** Dataset content follows **

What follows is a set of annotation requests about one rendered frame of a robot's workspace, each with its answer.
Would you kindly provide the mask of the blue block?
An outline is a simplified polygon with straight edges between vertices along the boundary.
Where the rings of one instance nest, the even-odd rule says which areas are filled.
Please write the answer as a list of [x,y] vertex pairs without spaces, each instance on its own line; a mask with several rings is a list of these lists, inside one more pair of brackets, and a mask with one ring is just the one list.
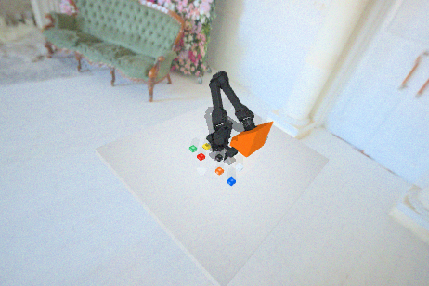
[[231,177],[230,179],[227,180],[227,183],[229,183],[229,185],[232,186],[236,183],[236,180]]

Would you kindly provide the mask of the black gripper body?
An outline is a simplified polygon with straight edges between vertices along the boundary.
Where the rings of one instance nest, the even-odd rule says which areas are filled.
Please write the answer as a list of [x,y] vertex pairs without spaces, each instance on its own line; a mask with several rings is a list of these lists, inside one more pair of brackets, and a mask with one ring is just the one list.
[[[228,146],[228,144],[229,144],[228,140],[229,140],[230,138],[231,138],[231,136],[227,137],[227,139],[225,140],[225,141],[226,141],[225,149],[227,150],[227,151],[226,151],[226,155],[227,155],[228,157],[232,158],[233,156],[235,156],[236,154],[238,154],[238,150],[237,150],[237,149],[235,149],[234,147],[229,147],[229,146]],[[208,140],[209,142],[214,141],[214,133],[212,133],[212,134],[208,135],[208,136],[207,136],[207,138],[206,138],[206,140]]]

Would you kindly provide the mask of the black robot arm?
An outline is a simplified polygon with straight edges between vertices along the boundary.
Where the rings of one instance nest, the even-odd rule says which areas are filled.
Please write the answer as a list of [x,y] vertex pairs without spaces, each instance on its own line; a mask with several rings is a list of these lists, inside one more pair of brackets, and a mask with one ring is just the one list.
[[254,124],[254,114],[247,108],[247,106],[241,104],[235,92],[229,85],[228,74],[225,71],[220,71],[214,74],[210,82],[211,83],[209,83],[209,87],[211,88],[212,101],[214,106],[212,112],[212,122],[213,129],[214,131],[216,130],[214,132],[214,141],[211,142],[211,147],[215,151],[222,151],[226,146],[225,140],[227,139],[227,137],[230,137],[233,122],[228,120],[227,112],[223,108],[220,88],[224,91],[227,98],[235,108],[235,115],[239,122],[243,123],[244,130],[250,131],[257,126],[255,126]]

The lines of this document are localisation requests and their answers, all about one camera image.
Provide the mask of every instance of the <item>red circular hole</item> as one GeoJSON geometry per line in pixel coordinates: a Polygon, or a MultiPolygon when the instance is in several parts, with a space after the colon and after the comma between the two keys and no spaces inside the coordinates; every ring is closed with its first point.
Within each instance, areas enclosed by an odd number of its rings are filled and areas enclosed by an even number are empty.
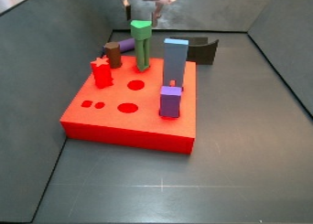
{"type": "Polygon", "coordinates": [[[94,105],[93,105],[94,109],[101,109],[104,107],[104,103],[102,102],[97,102],[94,105]]]}
{"type": "Polygon", "coordinates": [[[141,80],[132,80],[127,84],[128,89],[137,91],[144,88],[144,82],[141,80]]]}
{"type": "Polygon", "coordinates": [[[84,108],[89,108],[90,106],[92,106],[92,101],[84,101],[81,103],[81,107],[84,107],[84,108]]]}
{"type": "Polygon", "coordinates": [[[117,109],[120,112],[131,113],[137,110],[137,106],[133,103],[121,103],[117,109]]]}

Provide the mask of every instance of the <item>red block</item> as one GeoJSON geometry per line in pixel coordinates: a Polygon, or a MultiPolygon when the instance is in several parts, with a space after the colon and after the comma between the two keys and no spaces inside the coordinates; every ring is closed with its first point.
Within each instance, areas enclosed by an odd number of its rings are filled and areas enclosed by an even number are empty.
{"type": "Polygon", "coordinates": [[[94,61],[90,62],[92,66],[92,76],[94,80],[94,86],[98,89],[108,87],[112,85],[112,77],[111,77],[111,68],[107,63],[107,57],[101,59],[97,58],[94,61]]]}
{"type": "Polygon", "coordinates": [[[69,138],[189,154],[195,138],[195,63],[185,62],[179,117],[159,116],[163,60],[149,59],[144,72],[121,56],[113,86],[101,90],[86,79],[64,115],[69,138]]]}

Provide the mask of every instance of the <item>gray floor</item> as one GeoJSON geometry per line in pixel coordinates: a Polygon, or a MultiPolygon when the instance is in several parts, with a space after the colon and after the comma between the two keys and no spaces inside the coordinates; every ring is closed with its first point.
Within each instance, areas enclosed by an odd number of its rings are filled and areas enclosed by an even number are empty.
{"type": "MultiPolygon", "coordinates": [[[[313,222],[313,126],[244,34],[196,70],[192,154],[68,140],[36,222],[313,222]]],[[[112,40],[128,38],[115,32],[112,40]]]]}

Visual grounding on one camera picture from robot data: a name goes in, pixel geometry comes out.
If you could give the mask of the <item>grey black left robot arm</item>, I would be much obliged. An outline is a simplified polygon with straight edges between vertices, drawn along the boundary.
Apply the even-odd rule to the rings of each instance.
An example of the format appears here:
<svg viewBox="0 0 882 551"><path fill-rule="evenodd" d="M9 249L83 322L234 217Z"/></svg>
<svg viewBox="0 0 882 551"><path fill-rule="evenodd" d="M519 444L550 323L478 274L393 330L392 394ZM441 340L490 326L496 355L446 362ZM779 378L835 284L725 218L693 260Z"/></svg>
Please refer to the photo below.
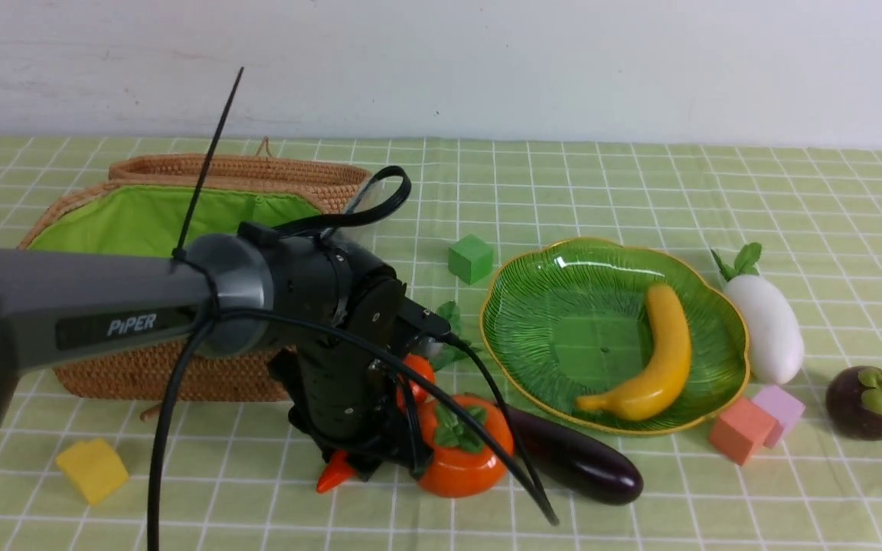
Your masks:
<svg viewBox="0 0 882 551"><path fill-rule="evenodd" d="M196 334L216 311L260 309L364 339L270 320L216 321L202 358L273 353L267 370L294 406L289 421L362 478L382 461L422 474L431 458L387 355L403 358L433 315L394 269L340 233L212 233L185 260L0 249L0 429L18 380Z"/></svg>

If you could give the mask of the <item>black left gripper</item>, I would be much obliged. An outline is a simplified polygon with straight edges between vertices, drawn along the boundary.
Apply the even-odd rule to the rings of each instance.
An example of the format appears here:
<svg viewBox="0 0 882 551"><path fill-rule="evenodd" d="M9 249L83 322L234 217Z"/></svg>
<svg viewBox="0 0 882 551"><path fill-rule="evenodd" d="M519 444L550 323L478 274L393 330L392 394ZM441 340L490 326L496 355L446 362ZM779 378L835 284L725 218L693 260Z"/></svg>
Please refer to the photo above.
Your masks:
<svg viewBox="0 0 882 551"><path fill-rule="evenodd" d="M291 425L311 437L326 463L367 481L382 464L405 468L419 479L433 458L421 435L420 385L397 376L381 360L348 343L307 343L280 351L269 375L293 405Z"/></svg>

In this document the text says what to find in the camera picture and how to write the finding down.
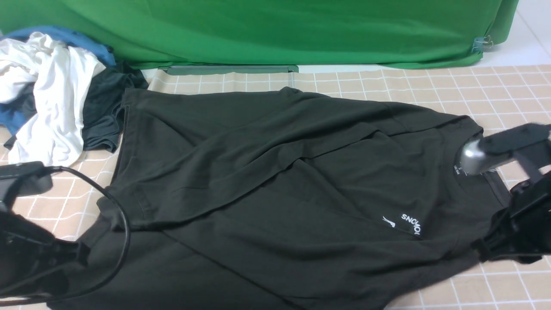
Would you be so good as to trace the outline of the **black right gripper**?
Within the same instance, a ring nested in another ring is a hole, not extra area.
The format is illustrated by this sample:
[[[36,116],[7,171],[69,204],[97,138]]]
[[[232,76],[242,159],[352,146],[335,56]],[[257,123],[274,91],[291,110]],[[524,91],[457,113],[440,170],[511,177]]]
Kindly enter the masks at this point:
[[[491,218],[484,237],[472,242],[478,261],[513,260],[532,264],[551,253],[550,173],[511,188],[511,200]]]

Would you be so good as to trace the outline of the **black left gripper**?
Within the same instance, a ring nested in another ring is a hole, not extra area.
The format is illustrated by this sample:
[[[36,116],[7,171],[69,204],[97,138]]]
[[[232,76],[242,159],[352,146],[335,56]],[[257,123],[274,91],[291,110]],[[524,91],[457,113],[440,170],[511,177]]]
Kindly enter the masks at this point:
[[[19,214],[0,214],[1,298],[65,298],[66,271],[86,267],[90,248],[57,239]]]

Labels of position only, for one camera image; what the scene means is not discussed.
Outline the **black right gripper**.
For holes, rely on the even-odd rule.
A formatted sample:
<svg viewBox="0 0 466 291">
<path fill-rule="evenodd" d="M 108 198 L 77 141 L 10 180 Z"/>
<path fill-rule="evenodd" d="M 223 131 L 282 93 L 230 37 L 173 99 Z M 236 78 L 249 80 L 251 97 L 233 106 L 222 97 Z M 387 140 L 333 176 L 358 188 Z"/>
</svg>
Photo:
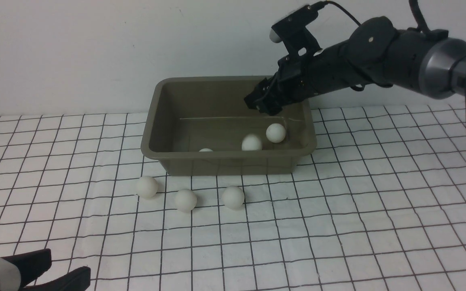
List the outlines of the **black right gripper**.
<svg viewBox="0 0 466 291">
<path fill-rule="evenodd" d="M 284 106 L 319 96 L 313 84 L 316 70 L 312 68 L 318 60 L 317 53 L 308 57 L 289 53 L 281 58 L 274 78 L 264 78 L 244 97 L 248 109 L 275 116 Z"/>
</svg>

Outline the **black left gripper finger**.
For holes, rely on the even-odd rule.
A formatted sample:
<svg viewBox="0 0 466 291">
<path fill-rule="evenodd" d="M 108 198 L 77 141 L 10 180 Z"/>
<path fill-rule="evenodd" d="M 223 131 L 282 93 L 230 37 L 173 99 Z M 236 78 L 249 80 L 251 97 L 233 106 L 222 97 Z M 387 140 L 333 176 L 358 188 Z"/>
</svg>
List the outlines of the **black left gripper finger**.
<svg viewBox="0 0 466 291">
<path fill-rule="evenodd" d="M 6 256 L 2 259 L 18 268 L 21 276 L 20 287 L 26 287 L 52 267 L 50 249 Z"/>
<path fill-rule="evenodd" d="M 85 291 L 91 285 L 91 269 L 83 266 L 51 282 L 26 286 L 19 291 Z"/>
</svg>

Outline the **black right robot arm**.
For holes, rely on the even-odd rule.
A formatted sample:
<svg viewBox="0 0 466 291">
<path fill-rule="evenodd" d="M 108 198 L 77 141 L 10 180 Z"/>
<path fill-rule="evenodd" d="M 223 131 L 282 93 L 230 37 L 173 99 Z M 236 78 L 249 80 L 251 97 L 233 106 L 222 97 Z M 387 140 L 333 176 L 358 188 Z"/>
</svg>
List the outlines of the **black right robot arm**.
<svg viewBox="0 0 466 291">
<path fill-rule="evenodd" d="M 397 85 L 434 99 L 466 96 L 466 42 L 446 31 L 398 30 L 377 17 L 348 40 L 321 49 L 306 28 L 310 22 L 290 16 L 272 26 L 288 55 L 245 97 L 248 108 L 274 116 L 284 106 L 346 88 L 362 91 L 369 84 Z"/>
</svg>

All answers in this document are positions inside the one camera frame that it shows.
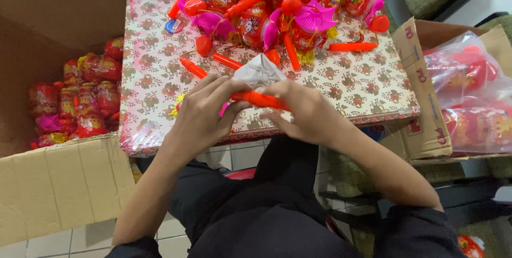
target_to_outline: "person's right hand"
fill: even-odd
[[[291,123],[275,113],[261,115],[271,119],[289,137],[333,148],[346,141],[344,138],[350,139],[357,130],[318,90],[285,80],[269,85],[263,94],[278,97],[290,106]]]

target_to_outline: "table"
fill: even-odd
[[[128,0],[125,22],[125,57],[121,87],[120,145],[131,156],[154,155],[163,137],[175,122],[171,112],[177,98],[190,91],[199,81],[178,60],[185,52],[195,50],[197,27],[179,14],[183,31],[169,34],[164,30],[166,15],[175,0]],[[359,22],[341,15],[336,42],[358,39]],[[364,29],[365,41],[376,42],[375,35]],[[407,75],[400,63],[389,33],[378,36],[379,46],[370,52],[331,53],[328,45],[315,51],[315,62],[293,71],[284,47],[277,46],[281,56],[279,69],[288,79],[316,88],[337,111],[354,124],[365,124],[419,115],[419,106]],[[225,42],[214,42],[221,54]],[[259,53],[252,49],[234,49],[230,58],[246,63]],[[188,53],[187,58],[208,73],[232,77],[234,70],[211,57]],[[250,108],[234,121],[231,135],[223,143],[270,137],[280,133],[260,113],[269,108]],[[289,112],[280,111],[285,119]]]

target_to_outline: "forearm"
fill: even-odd
[[[436,191],[416,169],[355,127],[333,148],[357,162],[391,202],[442,211]]]
[[[164,144],[135,186],[135,192],[121,209],[112,247],[154,237],[162,224],[178,175],[188,160]]]

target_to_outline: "person's left hand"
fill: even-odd
[[[188,162],[231,133],[238,113],[252,104],[236,101],[229,104],[222,117],[219,112],[231,94],[251,90],[251,86],[241,81],[213,74],[206,76],[181,101],[176,123],[165,136],[162,147],[177,147]]]

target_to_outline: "white tissue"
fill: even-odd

** End of Dataset content **

Exercise brief: Go through the data, and copy each line in which the word "could" appears.

The answer:
If you could give the mask of the <item>grey black left robot arm</item>, I would be much obliged. An outline is a simplified polygon with straight edges between vertices, drawn along the boundary.
If you could give the mask of the <item>black left gripper</item>, I would be much obliged. An outline is a simplified polygon with straight edges between vertices, drawn along the boundary.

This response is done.